In a Gallup poll conducted earlier this month, participants
were asked, “Please tell me how you would rate the honesty and ethical
standards of people in these different fields—very high, high, average, low, or
very low?” According to the results, only 47 percent of Americans rate clergy
high in honesty and ethics. Six other professions rated higher: nurses,
pharmacists, grade school teachers, medical doctors, military officers, and
police officers. Nurses topped the list with a whopping 82 percent of Americans
ranking them high in honesty and ethics. For the clergy, this is the first year
that its number has dropped below 50% since Gallup first asked about the clergy
in 1977. Now I know that as far as the results of polls go, you can
dissect them any number of ways. Click here if
you want to read more on the Gallup poll, but in this post, I want to zero in
on one particular point and give my take on it. I want to focus on the point that
the participants were not limited to people of faith or to churchgoers; rather,
the participants constituted a random sample of all adults 18 and older. I am assuming that if in the survey the participants were limited
to the religious community that the clergy would rate higher. Is that
necessarily a certainty? No. Among the church family, the numbers could go farther
down, but let’s assume that my assumption is right that the clergy would do better
if only people of faith were grading them.

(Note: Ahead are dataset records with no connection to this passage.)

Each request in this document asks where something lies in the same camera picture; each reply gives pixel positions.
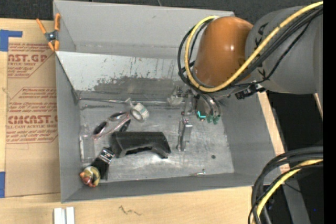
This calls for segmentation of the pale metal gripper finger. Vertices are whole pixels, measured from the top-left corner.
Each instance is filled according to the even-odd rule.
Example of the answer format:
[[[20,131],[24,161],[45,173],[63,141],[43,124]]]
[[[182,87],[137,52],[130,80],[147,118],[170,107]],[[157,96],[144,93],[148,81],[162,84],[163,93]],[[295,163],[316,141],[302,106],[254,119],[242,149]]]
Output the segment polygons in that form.
[[[190,142],[192,128],[193,128],[193,124],[189,121],[189,119],[184,119],[183,120],[183,150],[186,149],[187,143]]]
[[[184,151],[183,147],[183,118],[180,119],[178,127],[178,151]]]

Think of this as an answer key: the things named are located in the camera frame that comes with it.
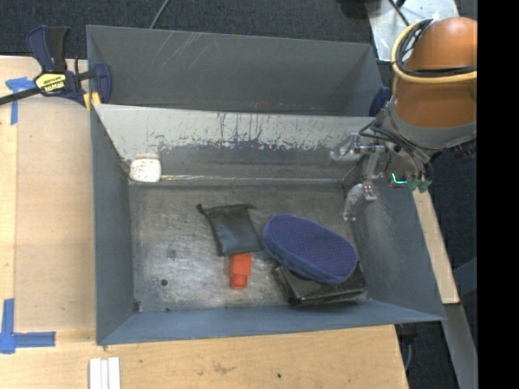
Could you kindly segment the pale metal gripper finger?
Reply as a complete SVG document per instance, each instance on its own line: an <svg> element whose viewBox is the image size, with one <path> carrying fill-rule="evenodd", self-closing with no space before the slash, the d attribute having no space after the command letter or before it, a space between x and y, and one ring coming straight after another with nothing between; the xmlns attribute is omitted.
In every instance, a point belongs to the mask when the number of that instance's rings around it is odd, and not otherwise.
<svg viewBox="0 0 519 389"><path fill-rule="evenodd" d="M358 133L350 133L329 154L332 162L355 162L362 156L362 141Z"/></svg>
<svg viewBox="0 0 519 389"><path fill-rule="evenodd" d="M355 221L364 209L377 199L374 187L370 182L353 185L345 196L342 217L346 221Z"/></svg>

But I believe the relevant point to take away from this
Gallup poll, if there is one, is that the poll is a reflection of the American
public and not just the religious community. I have read a few of the comments in
response to the poll results, some of which border on sarcasm. I get all of
that. But as a member of the clergy, I believe we must be concerned with how
the general public views us in the areas of honesty and ethics.

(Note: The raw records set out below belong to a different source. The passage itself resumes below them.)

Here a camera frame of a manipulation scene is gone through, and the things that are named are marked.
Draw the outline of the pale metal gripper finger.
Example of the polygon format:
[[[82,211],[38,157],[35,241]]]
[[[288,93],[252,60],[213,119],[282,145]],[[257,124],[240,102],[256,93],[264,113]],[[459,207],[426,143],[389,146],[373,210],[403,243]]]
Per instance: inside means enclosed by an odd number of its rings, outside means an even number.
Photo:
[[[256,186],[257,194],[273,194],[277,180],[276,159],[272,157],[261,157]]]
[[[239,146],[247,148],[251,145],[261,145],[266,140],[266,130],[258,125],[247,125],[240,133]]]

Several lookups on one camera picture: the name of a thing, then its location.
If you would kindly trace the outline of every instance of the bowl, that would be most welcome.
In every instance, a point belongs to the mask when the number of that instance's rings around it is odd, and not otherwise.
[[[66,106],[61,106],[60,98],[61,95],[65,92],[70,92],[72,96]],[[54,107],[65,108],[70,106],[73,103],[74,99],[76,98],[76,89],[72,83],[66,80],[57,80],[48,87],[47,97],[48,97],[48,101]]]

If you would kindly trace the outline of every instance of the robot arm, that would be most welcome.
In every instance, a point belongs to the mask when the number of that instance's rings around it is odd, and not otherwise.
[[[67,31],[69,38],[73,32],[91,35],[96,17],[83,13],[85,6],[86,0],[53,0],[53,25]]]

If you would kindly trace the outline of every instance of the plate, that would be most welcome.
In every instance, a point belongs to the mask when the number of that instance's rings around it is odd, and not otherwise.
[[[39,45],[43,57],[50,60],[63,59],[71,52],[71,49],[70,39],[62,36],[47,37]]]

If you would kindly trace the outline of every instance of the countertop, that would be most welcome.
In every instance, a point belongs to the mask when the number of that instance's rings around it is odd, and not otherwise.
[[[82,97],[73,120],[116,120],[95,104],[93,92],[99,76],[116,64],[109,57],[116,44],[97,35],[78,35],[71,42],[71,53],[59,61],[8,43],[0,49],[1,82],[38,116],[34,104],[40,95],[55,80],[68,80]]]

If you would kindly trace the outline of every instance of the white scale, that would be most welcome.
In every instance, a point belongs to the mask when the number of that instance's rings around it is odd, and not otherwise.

Why? One, our image in the areas of honesty and ethical
standards to those outside the church has bearing on their openness to our
message as ministers of the gospel. Two, honesty and high ethical standards are
essential to our ability to effectively lead others in their faith experience. Three,
one of our objectives as members of the clergy is to endear a commitment to
honesty and high ethical standards to those whom we serve as spiritual leaders.
And the message from this recent Gallup poll is that Americans
don’t rate the spiritual leaders high in these two vital areas of character.